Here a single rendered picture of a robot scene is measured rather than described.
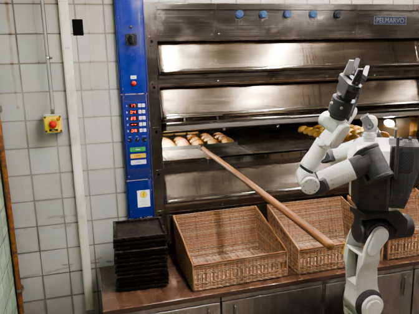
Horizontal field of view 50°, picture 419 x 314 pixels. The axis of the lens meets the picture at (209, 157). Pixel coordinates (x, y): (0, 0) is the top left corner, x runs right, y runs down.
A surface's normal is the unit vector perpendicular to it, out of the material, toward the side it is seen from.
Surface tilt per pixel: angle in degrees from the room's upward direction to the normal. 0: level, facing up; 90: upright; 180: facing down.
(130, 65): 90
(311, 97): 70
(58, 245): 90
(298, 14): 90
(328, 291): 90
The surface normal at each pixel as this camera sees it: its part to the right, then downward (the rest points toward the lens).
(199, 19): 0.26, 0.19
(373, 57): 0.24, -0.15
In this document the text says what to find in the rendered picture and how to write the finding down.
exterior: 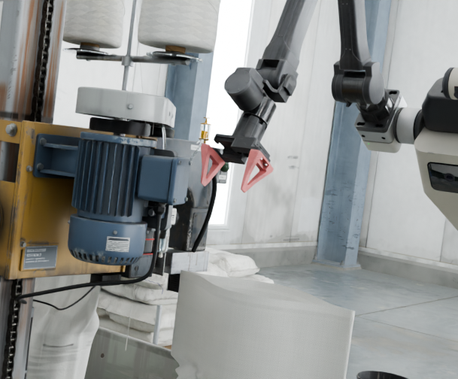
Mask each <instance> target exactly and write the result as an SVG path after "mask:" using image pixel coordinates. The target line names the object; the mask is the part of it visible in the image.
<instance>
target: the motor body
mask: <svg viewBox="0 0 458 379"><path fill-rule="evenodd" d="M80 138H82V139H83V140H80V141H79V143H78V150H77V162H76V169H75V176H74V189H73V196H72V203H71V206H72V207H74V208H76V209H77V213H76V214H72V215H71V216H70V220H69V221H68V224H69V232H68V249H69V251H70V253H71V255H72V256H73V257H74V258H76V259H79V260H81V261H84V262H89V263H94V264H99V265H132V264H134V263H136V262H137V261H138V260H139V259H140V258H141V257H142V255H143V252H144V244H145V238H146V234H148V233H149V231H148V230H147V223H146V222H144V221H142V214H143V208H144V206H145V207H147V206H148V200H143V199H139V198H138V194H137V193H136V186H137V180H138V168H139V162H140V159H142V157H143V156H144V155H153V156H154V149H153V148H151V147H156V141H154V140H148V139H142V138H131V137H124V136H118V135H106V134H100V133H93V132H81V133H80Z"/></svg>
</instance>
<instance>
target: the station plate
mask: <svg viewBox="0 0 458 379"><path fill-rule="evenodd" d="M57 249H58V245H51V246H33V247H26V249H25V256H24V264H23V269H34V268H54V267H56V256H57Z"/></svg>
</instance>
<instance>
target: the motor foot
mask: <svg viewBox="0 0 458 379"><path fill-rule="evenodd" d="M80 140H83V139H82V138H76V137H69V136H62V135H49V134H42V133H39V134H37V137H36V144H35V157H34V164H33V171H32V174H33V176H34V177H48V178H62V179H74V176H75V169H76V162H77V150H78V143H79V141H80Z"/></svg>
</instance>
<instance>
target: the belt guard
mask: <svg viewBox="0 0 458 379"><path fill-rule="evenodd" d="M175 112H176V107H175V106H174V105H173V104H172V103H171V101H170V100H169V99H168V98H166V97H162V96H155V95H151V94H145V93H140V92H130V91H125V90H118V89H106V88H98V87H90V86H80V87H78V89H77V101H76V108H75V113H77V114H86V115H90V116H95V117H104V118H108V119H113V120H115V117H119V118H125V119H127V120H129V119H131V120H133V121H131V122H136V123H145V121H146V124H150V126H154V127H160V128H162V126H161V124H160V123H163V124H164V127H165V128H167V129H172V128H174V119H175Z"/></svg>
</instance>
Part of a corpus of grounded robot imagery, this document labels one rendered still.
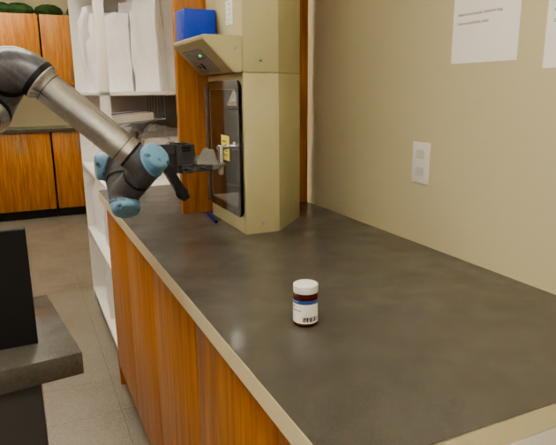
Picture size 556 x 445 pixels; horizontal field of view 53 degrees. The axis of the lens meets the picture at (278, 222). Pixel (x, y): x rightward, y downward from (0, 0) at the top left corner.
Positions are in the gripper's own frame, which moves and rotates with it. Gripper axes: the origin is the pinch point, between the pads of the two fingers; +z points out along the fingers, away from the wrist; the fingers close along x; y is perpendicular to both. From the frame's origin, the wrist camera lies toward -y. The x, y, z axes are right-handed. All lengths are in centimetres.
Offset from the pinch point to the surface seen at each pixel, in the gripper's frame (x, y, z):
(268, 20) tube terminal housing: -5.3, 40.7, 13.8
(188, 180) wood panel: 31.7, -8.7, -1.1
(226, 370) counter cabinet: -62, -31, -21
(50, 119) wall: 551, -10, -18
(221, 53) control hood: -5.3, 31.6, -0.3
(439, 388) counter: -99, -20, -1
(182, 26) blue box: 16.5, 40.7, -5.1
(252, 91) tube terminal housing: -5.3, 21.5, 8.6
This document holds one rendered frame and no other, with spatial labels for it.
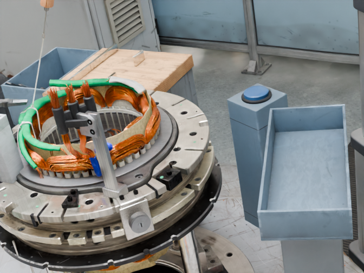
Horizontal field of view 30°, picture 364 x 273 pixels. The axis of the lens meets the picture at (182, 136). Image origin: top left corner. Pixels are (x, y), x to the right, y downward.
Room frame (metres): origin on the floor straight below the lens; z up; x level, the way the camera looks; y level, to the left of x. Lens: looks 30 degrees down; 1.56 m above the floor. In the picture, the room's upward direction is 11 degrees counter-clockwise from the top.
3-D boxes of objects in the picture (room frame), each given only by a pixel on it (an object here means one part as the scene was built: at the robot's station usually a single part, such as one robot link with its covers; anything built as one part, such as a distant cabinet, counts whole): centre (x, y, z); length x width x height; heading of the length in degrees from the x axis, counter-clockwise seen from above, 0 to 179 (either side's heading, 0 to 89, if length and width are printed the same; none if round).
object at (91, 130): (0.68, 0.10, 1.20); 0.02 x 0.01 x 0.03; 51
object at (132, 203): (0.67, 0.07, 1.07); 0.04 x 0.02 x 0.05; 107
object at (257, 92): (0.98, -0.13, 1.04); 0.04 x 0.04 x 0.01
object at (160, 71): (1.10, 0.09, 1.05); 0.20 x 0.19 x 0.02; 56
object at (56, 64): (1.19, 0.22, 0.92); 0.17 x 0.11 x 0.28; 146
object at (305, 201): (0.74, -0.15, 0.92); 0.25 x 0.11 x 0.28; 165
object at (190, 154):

● **EXERCISE PROMPT**: Lines above with "labels": state how many, nothing more.

● **ANSWER TO THE PROBLEM**: 2